Sa peau jouait avec la lumière dont on sentait la douce chaleur
Luisant du rose un peu marbré de ses mollets qui trahissait la finesse de sa peau
Jusqu'à une délicate teinte ambrée pour ses fesses et son dos
Il parcourut sur ses épaules et du bout du doigt les étranges reflets bleutés sous ses cheveux

La précision de ses traits et les teintes subtiles qu’il composait le transportait
La douceur parfaite qu’il avait invoqué, et qu’il effleurait timidement
Était si bien rendue dans ses formes qu’elle se transmit aussi dans sa voix
Et les premiers sons, comme toujours, le bouleversaient

Elle se rappelait avec une douleur douce-amère, comme sortant du sommeil
Son clan et ses terres de tourbes inondées par la brume
La ferme et son cousin si joyeux qui l’avait fait danser follement
Et laissé effondrée de fatigue au milieu de sa chambre

Il ne fut pas surpris de son léger accent
Et des tournures un peu surannées de ses phrases
Qui par petites touches, légères comme ses pinceaux
Lui reprochaient sa posture et sa mise indécente

Elle était une femme de connaissance, une bean feasa, et ses visions lui revinrent
Et les mots choisis assourdis par les draps qui cachaient son visage
Prophétisait que le réalisme de ses œuvres, qui culminait avec elle
Menacerait bientôt, par la puissance de ses obsessions, sa propre identité

Comme d'autres avant toi
Perdant bientôt le fil qui relie l’œuvre à la réalité
Tu vogueras des mers pour d’autres imaginaires
Consumant peu à peu ton esprit en mirages poétiques

A confondre la réalité elle-même
Ne joues-tu pas avec des frontières que tu ignores ?
Que sais-tu réellement de la force de tes invocations
Lorsque tu les matérialises si finement ?

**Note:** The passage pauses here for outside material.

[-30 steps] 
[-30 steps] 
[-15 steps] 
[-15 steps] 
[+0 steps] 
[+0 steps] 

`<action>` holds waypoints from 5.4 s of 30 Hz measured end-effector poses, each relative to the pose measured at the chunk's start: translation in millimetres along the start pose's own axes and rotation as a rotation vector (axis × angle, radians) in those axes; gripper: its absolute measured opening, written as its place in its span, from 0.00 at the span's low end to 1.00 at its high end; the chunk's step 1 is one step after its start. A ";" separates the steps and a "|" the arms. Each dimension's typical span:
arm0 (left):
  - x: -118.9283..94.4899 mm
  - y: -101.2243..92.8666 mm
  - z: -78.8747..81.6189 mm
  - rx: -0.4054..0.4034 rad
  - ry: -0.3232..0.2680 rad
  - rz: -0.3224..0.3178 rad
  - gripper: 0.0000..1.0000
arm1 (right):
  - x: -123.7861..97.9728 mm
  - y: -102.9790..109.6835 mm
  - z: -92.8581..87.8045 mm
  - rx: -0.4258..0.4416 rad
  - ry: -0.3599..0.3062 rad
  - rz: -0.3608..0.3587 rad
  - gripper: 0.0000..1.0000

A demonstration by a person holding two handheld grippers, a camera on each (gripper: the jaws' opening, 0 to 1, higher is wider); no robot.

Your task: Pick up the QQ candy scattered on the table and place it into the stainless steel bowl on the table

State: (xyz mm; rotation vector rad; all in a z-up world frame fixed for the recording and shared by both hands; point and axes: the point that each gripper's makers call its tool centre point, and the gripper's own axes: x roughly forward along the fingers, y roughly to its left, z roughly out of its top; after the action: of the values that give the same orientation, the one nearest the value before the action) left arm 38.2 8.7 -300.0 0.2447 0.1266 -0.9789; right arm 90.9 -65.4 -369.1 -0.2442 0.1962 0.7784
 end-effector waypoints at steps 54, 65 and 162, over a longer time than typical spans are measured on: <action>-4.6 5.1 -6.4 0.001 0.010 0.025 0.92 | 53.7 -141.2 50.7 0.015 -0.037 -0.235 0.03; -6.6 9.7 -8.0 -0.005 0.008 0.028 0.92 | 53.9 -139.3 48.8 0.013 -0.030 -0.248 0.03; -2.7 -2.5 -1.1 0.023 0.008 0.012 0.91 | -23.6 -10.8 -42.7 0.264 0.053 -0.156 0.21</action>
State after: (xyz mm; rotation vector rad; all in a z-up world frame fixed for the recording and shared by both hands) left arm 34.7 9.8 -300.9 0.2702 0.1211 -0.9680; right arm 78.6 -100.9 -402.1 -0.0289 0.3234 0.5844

Si tu perces de tes traits si précis
Le voile qui nous sépare si finement
Le même qui recouvre les rêves
Qui te protégera encore de la folie ?

Es-tu conscient de ce jeu dangereux
De ce que peuvent provoquer tes lubies
Libérées dans votre monde si rigidement normé
Aux dimensions contraintes par quelques lois immuables ?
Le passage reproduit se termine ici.